▶ _What is being asked_
The answer must consist of every line from the data that holds the string "moves".

☆ ☆ ☆ ☆

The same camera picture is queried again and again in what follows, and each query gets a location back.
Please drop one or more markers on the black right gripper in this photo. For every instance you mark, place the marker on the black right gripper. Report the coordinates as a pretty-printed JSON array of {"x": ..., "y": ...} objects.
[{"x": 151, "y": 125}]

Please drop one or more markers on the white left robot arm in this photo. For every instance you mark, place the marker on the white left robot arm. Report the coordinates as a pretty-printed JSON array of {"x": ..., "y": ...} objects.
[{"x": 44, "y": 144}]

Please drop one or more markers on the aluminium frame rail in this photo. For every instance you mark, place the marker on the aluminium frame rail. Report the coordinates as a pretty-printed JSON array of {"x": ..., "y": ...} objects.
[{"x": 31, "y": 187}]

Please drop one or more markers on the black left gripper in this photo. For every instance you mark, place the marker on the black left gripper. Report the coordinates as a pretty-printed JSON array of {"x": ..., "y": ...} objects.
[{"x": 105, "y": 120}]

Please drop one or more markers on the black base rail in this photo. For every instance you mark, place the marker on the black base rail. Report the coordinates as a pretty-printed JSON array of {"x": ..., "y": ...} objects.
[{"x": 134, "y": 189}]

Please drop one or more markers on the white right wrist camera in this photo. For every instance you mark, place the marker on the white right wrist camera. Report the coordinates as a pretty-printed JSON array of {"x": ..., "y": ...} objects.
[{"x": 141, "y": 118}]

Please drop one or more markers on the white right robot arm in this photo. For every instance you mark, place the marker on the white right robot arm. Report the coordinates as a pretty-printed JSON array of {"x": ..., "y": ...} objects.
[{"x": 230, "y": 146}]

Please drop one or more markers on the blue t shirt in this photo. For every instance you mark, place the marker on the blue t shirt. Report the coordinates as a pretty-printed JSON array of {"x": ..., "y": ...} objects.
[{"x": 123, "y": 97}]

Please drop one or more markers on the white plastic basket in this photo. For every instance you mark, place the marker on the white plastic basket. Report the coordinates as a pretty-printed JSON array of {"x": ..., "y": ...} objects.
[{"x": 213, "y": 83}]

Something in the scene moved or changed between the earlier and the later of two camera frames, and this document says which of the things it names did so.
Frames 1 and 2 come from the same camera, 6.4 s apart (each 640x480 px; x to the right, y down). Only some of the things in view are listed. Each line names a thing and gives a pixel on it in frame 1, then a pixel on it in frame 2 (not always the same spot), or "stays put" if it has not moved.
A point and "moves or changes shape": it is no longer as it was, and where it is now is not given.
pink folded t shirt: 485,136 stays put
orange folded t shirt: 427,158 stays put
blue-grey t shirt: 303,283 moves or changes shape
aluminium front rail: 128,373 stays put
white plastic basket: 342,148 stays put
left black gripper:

☆ ☆ ☆ ☆

▶ _Result for this exercise_
A point and "moves or changes shape": it is no longer as it was, and where it is now is not given.
blue-grey t shirt: 303,283 moves or changes shape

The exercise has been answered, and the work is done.